=== TASK STATEMENT ===
Nothing in the data may be altered; the answer is a verbatim copy of it.

=== INFORMATION SHOWN ===
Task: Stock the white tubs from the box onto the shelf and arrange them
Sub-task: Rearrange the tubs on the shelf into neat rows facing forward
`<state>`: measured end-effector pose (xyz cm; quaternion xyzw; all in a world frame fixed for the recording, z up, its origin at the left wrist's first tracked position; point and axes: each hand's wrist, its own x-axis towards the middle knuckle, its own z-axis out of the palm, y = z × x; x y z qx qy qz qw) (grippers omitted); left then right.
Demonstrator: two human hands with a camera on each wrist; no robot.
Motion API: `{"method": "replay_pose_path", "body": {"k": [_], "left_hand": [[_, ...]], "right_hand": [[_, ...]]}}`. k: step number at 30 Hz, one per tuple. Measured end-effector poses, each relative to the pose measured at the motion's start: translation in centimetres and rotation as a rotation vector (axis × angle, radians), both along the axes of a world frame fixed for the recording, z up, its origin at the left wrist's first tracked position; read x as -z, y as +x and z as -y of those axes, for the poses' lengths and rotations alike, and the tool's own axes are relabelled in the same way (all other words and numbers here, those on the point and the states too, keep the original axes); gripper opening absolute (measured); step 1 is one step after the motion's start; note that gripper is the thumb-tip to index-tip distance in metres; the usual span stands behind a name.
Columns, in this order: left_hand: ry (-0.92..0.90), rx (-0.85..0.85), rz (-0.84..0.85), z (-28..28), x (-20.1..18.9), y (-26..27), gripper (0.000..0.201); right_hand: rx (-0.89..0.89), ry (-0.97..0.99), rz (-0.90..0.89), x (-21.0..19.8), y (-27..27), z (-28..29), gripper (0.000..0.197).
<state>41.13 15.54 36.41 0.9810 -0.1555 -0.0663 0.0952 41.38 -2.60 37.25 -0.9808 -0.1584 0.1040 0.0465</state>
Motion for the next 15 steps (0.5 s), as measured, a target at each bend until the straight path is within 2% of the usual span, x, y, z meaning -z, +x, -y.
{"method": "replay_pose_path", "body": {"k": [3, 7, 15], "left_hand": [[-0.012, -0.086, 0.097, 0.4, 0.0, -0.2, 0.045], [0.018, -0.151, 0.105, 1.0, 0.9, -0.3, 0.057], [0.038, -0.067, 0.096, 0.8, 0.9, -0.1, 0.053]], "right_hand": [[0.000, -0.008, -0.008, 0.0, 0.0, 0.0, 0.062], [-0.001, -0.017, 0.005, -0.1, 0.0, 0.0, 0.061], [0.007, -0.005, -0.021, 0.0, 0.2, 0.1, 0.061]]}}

=== RESULT FOR THIS EXERCISE ===
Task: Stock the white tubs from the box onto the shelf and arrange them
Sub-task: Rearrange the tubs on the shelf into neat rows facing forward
`<state>`: measured end-effector pose (xyz cm; quaternion xyzw; all in a world frame fixed for the recording, z up, its origin at the left wrist's first tracked position; point and axes: each hand's wrist, its own x-axis towards the middle knuckle, its own z-axis out of the palm, y = z × x; x y z qx qy qz qw) (grippers omitted); left then right.
Demonstrator: two human hands with a camera on each wrist; no robot.
Motion API: `{"method": "replay_pose_path", "body": {"k": [_], "left_hand": [[_, ...]], "right_hand": [[_, ...]]}}`. k: step number at 30 Hz, one per tuple. Measured end-effector poses, each relative to the pose measured at the motion's start: translation in centimetres and rotation as a rotation vector (axis × angle, radians), both along the axes of a world frame fixed for the recording, z up, its origin at the left wrist's first tracked position; read x as -z, y as +x and z as -y of those axes, for the poses' lengths and rotations alike, and the tool's own axes are relabelled in the same way (all other words and numbers here, those on the point and the states too, keep the original axes); gripper opening absolute (measured); step 1 is one step after the motion's start; note that gripper is the thumb-tip to index-tip distance in metres; the usual span stands behind a name.
Columns, in this order: left_hand: ry (-0.92..0.90), rx (-0.85..0.85), rz (-0.84..0.85), z (-28..28), x (-20.1..18.9), y (-26..27), gripper (0.000..0.201); right_hand: rx (-0.89..0.89), ry (-0.97..0.99), rz (-0.90..0.89), x (-21.0..19.8), y (-27..27), z (-28..29), gripper (0.000..0.197).
<state>41.13 15.54 36.41 0.9810 -0.1555 -0.0663 0.0952 41.38 -2.60 37.25 -0.9808 -0.1584 0.1040 0.0465</state>
Motion for the next 15 steps (0.5 s), as measured, a target at each bend until the straight path is within 2% of the usual span, x, y, z meaning -z, +x, -y.
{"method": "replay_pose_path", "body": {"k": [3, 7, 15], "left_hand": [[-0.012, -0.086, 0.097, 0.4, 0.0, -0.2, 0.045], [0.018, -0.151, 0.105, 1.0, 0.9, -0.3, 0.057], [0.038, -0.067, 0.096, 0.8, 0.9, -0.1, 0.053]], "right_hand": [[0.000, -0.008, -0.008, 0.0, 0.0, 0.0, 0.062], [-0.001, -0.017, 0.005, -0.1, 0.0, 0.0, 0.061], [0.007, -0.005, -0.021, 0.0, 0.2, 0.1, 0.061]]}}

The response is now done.